PROBLEM TO WORK ON: Work out how many lines below contain the word "Should". Only the number is wanted.

======== TASK INPUTS

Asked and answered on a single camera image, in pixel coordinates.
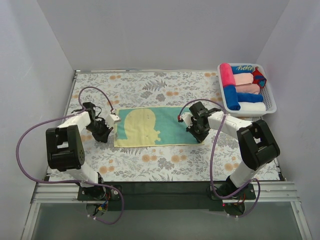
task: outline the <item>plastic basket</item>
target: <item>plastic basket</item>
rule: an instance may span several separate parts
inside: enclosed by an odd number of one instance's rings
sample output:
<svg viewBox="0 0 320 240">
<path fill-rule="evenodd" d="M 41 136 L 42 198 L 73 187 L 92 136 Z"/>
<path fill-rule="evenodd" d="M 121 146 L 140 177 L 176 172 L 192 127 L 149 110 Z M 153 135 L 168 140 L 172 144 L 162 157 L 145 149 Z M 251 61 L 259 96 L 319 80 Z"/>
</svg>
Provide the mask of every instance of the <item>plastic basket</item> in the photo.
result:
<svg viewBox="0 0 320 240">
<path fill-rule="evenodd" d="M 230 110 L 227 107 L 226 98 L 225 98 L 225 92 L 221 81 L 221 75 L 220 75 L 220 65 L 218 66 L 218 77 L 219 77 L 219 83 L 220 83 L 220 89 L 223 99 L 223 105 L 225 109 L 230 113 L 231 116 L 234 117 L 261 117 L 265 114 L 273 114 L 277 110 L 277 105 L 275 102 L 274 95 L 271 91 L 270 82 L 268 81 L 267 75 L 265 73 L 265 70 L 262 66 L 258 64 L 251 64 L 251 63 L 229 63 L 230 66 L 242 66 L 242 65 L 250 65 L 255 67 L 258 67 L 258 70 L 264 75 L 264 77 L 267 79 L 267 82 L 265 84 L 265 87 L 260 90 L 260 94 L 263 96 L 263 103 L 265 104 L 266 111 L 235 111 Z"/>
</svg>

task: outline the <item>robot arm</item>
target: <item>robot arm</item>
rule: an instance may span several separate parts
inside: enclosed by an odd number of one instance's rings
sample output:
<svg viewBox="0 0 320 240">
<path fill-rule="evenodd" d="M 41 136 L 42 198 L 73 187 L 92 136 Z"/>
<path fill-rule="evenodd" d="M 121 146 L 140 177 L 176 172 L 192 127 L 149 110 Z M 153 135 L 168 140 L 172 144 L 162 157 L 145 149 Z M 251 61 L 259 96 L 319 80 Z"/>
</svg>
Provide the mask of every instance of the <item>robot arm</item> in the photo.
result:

================
======== TASK INPUTS

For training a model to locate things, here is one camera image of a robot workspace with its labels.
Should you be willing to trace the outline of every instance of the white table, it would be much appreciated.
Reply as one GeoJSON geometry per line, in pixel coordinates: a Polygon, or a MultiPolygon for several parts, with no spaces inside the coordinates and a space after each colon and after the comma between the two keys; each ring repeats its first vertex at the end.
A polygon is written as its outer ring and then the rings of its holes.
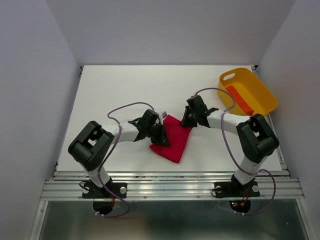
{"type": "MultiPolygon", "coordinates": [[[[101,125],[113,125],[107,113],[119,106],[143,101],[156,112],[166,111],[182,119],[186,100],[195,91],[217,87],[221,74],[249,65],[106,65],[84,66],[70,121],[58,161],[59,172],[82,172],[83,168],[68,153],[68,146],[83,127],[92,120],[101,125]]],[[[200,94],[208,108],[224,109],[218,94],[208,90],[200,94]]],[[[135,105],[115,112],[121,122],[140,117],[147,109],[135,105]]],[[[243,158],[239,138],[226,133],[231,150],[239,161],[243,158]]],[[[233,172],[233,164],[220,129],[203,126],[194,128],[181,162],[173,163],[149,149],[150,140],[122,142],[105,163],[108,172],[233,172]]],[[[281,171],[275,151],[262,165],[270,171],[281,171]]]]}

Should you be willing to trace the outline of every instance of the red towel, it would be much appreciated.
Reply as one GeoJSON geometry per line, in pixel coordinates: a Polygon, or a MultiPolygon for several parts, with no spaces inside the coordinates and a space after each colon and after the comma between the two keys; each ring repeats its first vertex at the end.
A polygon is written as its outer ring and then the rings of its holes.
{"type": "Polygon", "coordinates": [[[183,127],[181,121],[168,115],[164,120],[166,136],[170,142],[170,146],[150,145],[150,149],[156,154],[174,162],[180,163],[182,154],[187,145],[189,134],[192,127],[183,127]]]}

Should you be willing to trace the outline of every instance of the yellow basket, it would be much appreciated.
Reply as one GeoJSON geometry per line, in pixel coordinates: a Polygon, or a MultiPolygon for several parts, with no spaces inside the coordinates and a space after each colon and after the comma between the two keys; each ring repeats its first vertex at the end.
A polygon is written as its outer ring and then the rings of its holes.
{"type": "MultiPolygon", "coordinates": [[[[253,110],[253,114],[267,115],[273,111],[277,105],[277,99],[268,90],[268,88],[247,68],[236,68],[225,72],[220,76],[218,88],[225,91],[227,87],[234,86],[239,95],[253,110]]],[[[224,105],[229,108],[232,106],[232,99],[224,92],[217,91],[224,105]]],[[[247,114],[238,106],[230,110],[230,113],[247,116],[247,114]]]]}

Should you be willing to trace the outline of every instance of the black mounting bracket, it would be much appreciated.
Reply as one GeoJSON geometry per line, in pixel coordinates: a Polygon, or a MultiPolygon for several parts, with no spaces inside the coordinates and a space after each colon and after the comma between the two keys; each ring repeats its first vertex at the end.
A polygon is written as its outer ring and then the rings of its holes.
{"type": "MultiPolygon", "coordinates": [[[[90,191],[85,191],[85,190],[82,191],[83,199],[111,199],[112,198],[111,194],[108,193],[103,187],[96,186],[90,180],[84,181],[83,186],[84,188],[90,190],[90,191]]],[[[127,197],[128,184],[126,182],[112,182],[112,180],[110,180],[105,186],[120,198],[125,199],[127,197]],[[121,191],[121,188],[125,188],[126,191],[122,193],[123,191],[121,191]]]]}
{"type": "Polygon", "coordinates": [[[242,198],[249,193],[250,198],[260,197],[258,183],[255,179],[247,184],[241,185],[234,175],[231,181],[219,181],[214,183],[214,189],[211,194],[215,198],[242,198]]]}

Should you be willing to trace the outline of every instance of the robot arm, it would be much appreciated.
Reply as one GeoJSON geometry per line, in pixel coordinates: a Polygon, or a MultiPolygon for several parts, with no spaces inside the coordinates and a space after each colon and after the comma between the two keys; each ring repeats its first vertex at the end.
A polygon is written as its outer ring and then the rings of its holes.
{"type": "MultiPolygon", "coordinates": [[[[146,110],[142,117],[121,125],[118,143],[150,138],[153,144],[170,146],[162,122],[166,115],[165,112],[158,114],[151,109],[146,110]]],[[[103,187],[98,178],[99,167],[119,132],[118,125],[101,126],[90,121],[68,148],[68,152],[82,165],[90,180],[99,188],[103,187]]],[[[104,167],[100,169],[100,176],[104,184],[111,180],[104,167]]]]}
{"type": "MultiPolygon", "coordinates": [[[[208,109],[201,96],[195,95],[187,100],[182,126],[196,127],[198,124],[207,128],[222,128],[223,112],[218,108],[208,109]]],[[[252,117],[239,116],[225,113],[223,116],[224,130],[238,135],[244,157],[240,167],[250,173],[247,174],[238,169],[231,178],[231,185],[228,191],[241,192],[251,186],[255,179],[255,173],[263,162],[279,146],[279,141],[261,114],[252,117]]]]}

================

WRITTEN SOLUTION: 5